== Segment start ==
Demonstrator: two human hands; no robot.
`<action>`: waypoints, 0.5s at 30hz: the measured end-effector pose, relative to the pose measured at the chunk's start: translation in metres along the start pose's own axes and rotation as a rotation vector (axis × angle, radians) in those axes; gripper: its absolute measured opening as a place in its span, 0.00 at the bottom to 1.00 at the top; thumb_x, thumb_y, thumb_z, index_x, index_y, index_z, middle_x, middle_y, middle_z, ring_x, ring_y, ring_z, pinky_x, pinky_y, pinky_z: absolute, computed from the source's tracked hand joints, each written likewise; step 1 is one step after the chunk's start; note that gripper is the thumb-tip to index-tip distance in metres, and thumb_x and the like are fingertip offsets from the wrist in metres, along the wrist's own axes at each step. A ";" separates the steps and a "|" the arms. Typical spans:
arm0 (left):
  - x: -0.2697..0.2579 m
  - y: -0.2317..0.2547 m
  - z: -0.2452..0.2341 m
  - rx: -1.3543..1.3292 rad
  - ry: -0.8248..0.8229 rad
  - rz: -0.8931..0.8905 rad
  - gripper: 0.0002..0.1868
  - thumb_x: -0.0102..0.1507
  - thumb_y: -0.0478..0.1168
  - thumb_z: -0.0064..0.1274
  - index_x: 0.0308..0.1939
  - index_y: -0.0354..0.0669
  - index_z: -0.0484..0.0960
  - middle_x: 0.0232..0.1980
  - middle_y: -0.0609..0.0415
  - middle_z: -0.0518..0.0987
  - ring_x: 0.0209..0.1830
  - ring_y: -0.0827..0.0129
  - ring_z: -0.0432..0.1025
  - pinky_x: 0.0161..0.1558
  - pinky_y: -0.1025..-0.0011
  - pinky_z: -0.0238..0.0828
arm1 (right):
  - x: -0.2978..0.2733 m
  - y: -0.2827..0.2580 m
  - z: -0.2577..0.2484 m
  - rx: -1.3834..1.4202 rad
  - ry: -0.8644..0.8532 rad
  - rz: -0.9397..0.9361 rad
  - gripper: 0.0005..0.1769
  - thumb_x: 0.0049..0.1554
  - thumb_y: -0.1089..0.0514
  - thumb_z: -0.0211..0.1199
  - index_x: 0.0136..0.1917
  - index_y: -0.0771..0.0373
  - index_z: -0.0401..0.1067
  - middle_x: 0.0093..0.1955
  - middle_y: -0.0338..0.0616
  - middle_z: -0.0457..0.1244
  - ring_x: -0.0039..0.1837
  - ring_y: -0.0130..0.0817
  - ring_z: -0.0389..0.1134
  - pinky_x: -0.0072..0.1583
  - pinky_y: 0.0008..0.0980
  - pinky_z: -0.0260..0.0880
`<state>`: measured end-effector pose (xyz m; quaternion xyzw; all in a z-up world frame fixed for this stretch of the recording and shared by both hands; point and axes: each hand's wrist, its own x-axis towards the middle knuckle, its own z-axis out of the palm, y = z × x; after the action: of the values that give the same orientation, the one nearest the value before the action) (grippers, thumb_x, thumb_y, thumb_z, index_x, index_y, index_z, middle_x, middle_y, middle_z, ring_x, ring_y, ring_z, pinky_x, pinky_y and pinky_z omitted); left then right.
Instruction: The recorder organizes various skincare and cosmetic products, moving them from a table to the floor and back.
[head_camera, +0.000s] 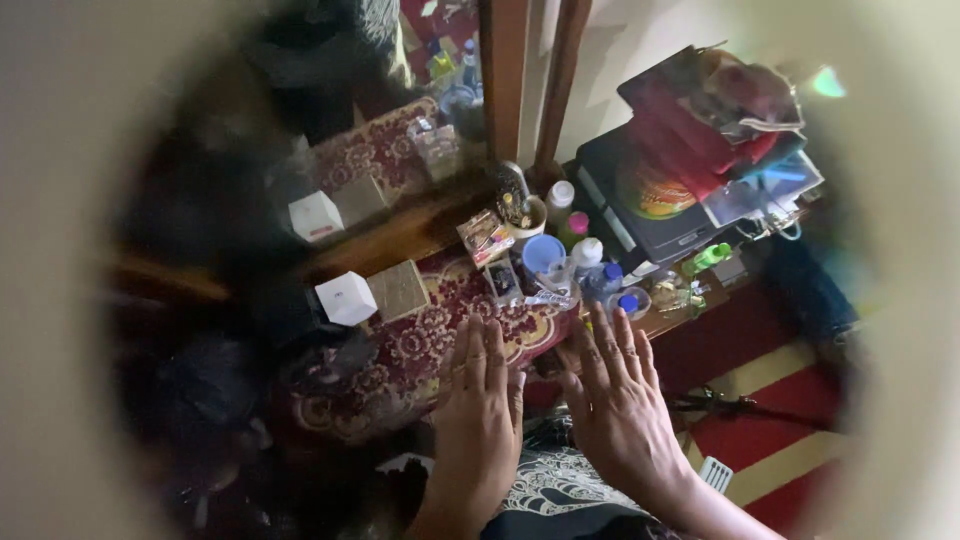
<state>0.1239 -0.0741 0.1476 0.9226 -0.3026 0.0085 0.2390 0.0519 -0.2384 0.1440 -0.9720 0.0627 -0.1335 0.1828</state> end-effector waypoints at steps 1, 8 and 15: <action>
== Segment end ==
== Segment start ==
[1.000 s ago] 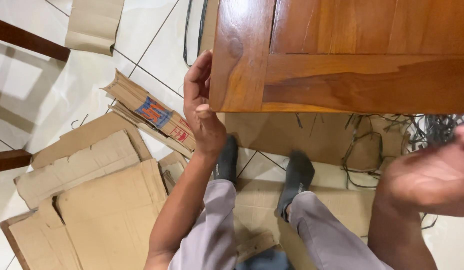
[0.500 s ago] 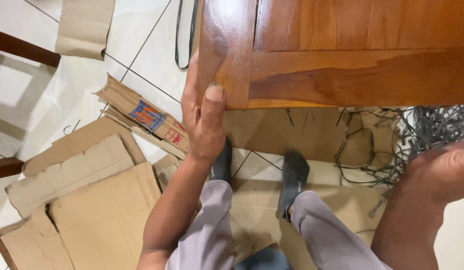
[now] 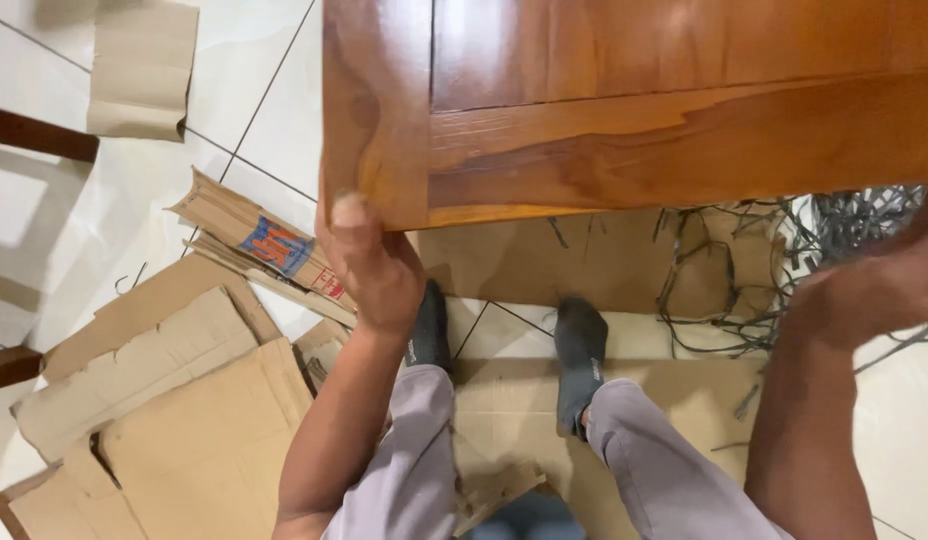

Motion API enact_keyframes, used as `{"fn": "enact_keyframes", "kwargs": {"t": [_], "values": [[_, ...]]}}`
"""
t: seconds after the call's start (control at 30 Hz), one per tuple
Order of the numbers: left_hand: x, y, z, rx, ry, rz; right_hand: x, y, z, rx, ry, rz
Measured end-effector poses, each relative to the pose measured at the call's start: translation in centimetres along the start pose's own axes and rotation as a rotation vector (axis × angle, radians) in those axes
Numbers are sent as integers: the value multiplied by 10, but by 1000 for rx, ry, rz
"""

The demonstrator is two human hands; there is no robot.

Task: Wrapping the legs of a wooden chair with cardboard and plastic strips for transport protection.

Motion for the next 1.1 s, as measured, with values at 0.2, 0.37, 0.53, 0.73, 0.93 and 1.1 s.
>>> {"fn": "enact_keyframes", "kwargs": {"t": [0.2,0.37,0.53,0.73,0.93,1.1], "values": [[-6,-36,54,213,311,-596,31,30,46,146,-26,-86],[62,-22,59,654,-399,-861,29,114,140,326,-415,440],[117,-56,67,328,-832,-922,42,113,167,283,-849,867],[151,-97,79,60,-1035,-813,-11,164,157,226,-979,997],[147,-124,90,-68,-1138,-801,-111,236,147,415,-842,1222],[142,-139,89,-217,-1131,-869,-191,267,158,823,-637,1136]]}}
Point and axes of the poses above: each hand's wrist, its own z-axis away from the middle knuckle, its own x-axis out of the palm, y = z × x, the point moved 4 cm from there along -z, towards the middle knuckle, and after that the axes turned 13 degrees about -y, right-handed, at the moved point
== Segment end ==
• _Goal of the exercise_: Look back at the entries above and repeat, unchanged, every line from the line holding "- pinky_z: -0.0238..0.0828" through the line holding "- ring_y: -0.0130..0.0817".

• _Task result_:
  - pinky_z: -0.0238..0.0828
arm1 (right):
  - x: -0.2978..0.2733 m
  - y: -0.2827..0.2580 m
  - z: -0.2577..0.2484 m
  - rx: -1.3834..1.4202 rad
  - ry: -0.8644..0.8532 rad
  - rz: -0.9397..0.9361 rad
  - gripper: 0.0005..0.1769
  - thumb_x: 0.0049..0.1554
  - thumb_y: -0.1089..0.0514
  - thumb_z: -0.0211..0.1199
  - index_x: 0.0136..0.1917
  - index_y: -0.0771..0.0373
  - index_z: -0.0401..0.1067
  - middle_x: 0.0093..0.1955
  - middle_y: -0.0338..0.0616
  - middle_z: -0.0457..0.1244
  - ring_x: -0.0039..0.1837
  - ring_y: -0.0130..0.0817

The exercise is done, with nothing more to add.